- Task brief: Below is a listing; restate from it, character for character, the lines beginning at the line holding "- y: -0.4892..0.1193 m" and ending at the line holding "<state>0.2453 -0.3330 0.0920", both included.

- Records provided:
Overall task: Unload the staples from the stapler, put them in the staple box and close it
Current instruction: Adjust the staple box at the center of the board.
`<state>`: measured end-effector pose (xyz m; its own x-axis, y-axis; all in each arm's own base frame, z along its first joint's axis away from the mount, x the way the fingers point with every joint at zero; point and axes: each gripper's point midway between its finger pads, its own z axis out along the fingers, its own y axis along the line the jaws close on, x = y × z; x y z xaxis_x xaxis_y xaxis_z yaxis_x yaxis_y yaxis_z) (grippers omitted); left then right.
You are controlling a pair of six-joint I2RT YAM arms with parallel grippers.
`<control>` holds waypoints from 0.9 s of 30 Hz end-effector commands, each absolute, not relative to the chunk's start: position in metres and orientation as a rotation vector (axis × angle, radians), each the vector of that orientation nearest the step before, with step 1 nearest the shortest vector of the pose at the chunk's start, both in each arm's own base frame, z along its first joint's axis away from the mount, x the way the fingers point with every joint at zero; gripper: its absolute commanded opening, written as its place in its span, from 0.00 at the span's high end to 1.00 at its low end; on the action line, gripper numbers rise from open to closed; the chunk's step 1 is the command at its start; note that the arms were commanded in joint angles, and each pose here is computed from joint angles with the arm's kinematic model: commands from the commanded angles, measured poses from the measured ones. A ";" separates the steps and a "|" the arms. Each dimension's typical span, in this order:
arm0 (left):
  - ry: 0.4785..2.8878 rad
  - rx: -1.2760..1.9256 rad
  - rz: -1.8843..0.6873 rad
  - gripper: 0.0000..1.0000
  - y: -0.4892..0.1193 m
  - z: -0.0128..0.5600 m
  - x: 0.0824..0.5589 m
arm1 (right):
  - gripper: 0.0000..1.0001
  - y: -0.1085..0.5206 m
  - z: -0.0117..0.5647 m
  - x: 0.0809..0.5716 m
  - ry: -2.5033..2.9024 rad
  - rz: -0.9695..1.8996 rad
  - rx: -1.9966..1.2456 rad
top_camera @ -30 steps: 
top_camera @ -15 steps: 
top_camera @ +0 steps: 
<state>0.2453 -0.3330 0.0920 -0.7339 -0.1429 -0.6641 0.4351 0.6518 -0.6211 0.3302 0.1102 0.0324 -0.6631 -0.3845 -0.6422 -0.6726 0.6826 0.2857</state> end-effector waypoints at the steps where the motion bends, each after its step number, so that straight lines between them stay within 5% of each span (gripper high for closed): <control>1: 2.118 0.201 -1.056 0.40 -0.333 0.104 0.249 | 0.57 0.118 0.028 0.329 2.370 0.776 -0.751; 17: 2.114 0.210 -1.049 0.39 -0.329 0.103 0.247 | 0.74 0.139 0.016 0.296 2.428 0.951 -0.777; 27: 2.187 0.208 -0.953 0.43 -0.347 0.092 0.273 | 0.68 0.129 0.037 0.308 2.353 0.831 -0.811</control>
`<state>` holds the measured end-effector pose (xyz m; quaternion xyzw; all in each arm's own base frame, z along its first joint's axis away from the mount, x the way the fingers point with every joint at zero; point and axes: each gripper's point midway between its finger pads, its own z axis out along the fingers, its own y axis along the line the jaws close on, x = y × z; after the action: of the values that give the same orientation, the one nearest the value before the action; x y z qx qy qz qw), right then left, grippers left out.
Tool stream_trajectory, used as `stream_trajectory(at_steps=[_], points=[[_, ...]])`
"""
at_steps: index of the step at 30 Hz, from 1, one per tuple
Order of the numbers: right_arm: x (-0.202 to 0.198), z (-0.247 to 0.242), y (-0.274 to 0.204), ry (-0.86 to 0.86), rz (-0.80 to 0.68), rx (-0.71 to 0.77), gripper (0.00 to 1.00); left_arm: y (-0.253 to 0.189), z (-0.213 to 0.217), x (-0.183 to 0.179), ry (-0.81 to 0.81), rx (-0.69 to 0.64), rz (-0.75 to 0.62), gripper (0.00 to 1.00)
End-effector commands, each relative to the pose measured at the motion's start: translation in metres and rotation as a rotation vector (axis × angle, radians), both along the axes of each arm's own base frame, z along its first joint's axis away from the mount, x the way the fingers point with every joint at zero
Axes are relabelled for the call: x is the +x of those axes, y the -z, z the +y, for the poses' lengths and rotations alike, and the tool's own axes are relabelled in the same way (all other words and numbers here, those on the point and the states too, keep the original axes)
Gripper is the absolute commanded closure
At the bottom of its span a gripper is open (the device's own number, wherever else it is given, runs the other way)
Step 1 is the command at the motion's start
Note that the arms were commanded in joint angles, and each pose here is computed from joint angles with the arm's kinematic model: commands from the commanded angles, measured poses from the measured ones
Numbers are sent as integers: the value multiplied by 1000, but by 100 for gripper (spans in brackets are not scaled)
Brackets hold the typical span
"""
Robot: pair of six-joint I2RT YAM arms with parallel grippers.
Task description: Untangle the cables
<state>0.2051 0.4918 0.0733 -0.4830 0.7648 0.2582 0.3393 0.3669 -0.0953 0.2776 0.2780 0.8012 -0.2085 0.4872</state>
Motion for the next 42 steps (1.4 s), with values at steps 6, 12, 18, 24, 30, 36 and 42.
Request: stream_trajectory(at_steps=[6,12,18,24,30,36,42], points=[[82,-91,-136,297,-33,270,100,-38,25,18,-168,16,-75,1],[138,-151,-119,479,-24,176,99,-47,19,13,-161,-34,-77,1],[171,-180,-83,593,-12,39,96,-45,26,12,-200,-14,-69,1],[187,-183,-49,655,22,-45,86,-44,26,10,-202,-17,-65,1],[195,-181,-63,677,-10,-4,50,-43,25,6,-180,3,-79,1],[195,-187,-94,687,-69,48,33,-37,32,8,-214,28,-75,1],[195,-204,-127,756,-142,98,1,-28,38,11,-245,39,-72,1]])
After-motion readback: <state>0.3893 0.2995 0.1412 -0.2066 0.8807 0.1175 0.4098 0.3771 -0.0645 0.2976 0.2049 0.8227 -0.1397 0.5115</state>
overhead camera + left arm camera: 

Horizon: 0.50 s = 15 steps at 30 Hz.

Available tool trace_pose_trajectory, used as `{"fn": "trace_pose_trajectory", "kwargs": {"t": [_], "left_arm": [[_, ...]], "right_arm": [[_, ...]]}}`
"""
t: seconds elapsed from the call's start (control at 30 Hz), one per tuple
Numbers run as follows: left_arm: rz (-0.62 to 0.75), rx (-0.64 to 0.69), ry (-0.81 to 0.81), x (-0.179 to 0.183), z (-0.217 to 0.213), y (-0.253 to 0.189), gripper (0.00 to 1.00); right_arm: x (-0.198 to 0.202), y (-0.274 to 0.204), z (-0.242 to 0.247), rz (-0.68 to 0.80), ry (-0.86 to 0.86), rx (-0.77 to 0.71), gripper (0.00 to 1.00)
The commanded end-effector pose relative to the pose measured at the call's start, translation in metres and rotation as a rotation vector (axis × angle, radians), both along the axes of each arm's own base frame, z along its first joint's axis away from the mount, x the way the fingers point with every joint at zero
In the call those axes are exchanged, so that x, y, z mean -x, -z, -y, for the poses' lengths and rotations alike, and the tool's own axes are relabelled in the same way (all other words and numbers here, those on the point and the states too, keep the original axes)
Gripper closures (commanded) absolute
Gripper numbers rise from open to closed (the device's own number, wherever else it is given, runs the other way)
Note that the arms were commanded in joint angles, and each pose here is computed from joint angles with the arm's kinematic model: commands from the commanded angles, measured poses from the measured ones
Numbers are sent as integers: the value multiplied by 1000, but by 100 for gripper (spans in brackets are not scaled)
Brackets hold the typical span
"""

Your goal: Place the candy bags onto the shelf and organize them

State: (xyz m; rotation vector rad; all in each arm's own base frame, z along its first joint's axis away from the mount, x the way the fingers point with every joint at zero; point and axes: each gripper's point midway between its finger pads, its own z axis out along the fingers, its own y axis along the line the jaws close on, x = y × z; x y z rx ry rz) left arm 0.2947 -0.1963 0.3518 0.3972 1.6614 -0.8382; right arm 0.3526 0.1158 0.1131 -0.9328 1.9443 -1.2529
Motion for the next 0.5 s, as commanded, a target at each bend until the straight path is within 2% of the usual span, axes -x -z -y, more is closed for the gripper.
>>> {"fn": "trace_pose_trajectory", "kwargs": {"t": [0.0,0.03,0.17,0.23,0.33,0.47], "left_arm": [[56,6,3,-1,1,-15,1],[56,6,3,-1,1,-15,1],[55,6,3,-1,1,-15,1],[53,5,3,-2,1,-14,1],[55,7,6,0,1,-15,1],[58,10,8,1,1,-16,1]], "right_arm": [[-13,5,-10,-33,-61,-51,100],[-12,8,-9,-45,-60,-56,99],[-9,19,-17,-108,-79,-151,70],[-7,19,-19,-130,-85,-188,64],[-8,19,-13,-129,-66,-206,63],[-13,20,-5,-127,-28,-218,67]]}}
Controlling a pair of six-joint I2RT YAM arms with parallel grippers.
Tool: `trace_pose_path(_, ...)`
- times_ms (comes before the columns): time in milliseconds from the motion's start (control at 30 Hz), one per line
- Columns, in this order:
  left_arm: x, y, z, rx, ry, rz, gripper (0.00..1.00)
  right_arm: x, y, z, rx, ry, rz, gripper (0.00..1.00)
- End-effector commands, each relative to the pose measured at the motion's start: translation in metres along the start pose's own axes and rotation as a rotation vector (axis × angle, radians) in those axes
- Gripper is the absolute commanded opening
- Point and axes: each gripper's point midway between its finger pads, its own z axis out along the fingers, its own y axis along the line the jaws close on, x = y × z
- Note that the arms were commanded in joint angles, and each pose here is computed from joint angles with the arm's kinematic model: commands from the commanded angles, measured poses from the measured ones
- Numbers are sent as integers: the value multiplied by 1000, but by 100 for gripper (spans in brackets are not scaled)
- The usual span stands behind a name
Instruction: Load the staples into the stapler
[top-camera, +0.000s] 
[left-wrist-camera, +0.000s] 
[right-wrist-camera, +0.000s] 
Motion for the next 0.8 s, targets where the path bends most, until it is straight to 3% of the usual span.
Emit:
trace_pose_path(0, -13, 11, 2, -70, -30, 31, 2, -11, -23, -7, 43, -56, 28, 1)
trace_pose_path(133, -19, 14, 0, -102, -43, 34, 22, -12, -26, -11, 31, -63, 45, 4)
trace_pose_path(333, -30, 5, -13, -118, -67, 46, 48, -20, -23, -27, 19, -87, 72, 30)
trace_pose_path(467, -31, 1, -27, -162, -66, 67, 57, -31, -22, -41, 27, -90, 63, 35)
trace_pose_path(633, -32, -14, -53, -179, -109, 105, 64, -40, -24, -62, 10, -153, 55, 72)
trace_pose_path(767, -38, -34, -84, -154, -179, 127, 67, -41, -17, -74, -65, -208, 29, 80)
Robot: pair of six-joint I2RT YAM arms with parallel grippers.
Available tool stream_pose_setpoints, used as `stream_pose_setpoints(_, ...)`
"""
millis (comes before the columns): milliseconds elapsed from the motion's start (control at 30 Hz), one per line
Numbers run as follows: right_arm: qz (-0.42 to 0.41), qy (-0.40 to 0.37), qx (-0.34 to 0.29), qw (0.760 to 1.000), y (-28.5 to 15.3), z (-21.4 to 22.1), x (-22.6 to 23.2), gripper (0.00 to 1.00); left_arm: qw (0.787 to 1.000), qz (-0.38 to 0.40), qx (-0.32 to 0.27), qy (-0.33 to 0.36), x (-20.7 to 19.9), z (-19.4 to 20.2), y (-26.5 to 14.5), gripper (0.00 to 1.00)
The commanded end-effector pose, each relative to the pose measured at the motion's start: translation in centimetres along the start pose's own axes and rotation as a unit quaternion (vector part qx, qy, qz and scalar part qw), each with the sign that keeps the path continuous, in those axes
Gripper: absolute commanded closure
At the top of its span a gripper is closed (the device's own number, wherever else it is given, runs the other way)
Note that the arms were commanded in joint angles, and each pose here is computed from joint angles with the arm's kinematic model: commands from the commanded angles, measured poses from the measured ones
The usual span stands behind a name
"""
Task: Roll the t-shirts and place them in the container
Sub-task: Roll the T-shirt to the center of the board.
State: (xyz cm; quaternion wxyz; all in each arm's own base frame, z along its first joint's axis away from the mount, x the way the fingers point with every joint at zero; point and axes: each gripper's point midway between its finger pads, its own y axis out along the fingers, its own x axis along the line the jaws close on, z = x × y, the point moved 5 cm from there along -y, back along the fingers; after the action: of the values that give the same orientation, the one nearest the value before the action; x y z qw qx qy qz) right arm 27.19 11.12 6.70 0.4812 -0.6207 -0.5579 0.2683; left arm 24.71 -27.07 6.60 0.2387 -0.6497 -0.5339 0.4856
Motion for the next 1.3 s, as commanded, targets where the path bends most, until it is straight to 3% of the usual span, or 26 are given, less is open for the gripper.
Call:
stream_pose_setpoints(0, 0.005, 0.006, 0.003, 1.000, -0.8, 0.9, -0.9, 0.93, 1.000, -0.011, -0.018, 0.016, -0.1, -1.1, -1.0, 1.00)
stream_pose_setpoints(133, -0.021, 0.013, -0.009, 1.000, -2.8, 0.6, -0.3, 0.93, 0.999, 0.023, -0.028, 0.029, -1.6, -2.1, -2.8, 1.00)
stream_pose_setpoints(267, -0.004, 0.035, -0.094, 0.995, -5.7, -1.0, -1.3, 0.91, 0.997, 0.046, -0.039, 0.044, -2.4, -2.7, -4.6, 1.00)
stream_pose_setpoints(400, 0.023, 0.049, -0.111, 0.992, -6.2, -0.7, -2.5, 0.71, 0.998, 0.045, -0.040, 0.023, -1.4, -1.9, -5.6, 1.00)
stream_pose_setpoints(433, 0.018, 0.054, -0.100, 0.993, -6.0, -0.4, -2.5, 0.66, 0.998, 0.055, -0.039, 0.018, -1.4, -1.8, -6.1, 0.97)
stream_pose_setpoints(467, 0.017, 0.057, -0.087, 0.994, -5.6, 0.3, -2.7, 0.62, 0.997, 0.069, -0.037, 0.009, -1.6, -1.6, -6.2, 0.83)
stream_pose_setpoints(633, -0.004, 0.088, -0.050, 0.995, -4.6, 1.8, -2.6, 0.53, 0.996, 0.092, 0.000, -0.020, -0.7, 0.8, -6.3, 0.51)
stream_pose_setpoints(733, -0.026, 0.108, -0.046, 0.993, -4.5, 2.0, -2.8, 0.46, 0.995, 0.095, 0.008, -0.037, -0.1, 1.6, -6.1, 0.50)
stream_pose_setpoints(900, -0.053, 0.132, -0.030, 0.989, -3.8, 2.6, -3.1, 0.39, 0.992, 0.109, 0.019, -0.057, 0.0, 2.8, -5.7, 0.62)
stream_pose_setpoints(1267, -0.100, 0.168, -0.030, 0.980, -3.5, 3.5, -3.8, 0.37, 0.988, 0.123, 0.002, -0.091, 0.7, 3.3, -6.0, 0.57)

- Answer space:
  - y: -0.4892..0.1193 m
  - z: -0.0128..0.5600 m
  - x: 0.0824..0.5589 m
arm1 (right):
  - gripper: 0.0000..1.0001
  - y: -0.1085..0.5206 m
  - z: -0.0117..0.5647 m
  - x: 0.0809..0.5716 m
  - ry: -2.5033..2.9024 rad
  - rz: -0.9695..1.8996 rad
  - rx: -1.9966..1.2456 rad
top_camera @ -30 steps: 
top_camera @ -15 steps: 
top_camera @ +0 steps: 
<state>0.2453 -0.3330 0.0920 -0.7339 -0.1429 -0.6641 0.4351 0.6518 -0.6211 0.3302 0.1102 0.0324 -0.6631 -0.3845 -0.6422 -0.6726 0.6826 0.2857</state> end-effector waypoints at the steps where the motion bends, each after its step number, so that straight lines between them stay within 5% of each span (gripper high for closed): <control>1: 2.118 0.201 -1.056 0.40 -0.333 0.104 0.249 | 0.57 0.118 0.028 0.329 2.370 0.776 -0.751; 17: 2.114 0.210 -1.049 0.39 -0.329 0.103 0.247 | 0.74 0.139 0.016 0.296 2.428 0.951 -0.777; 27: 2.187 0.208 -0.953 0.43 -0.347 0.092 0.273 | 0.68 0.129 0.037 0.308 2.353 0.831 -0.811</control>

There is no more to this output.